What that means is that you don’t race opponents in real-time, but challenge them to beat your high scores after the fact. It equates to a leaderboard/ghost system: you see your friends’ top scores for specific events, and can choose to compete against a “ghost” of their time. Except it’s not a traditional racing game ghost, but a physical AI car that tries its best to follow the player’s recorded path – until you crash into them.

If you beat the kinda-ghost car, your friend will be sent a message, and they can try to reclaim their title. It’s a good way to foster friendly competition, although it’s not quite as revolutionary as they’d have you believe.

[img_big]center,9977,2013-02-11/screen_2.jpg,Real Racing 3[/img_big]

For that system to be most effective, EA hopes to expand the community around the game, by incorporating the free-to-play business model – a drastic and divisive decision.

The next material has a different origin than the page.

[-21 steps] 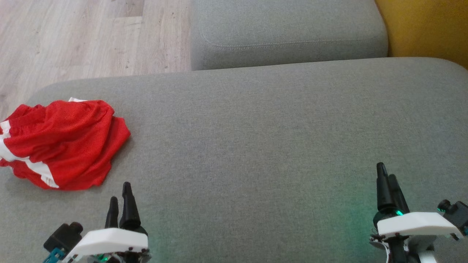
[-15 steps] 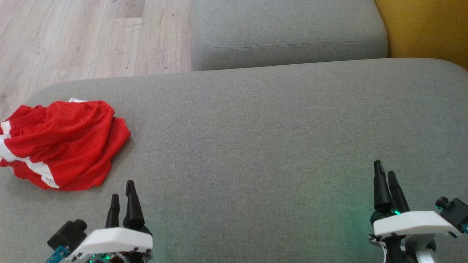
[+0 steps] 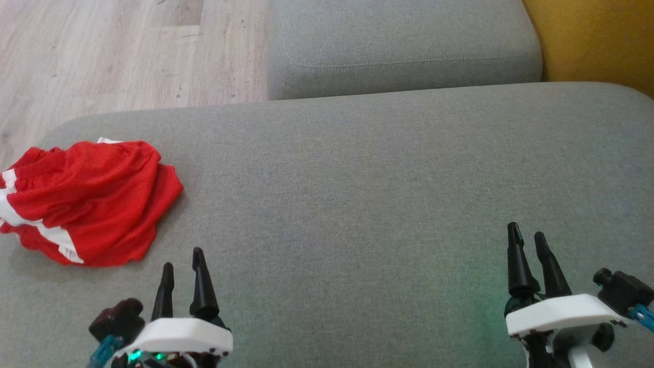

Real Racing 3 can be downloaded for free from the Apple App Store – and soon, the Google Play store – but users can choose to make small in-app purchases with real money. While many fans have already expressed disappointment and anger at the change, it doesn’t seem to be too invasive. Players can spend money to unlock cars, tracks and events if they wish, but those things will eventually become available through regular play.

Where problems potentially lie is in the repair system. Your car will sustain damage during races, and you’ll need to send them to the shop, or deal with the corresponding stat penalties. Repairs take a certain amount of real time to complete, during which the car is unusable, but you can skip those by paying a certain amount. It may not be an issue if you have a whole range of cars unlocked, and can just use another model while you wait, but otherwise, a forced ten-minute wait could completely drain a user’s play session. They might be trying to sneak in a quick game on the bus – in ten minutes, they’ll be home. [Ed: This functionality is still being tweaked, and just how these transactions will function in the final game remains to be seen.]

We’ll have to see how the freemium model works over time, but besides that, the game itself is looking good. The visuals push the limits of the hardware, the attention to detail in the cars and locations is impressive, and the motion controls are genuinely intuitive. Car buffs will get a special kick out of the game, but even to car noobs like me, Real Racing 3 is an enticing package.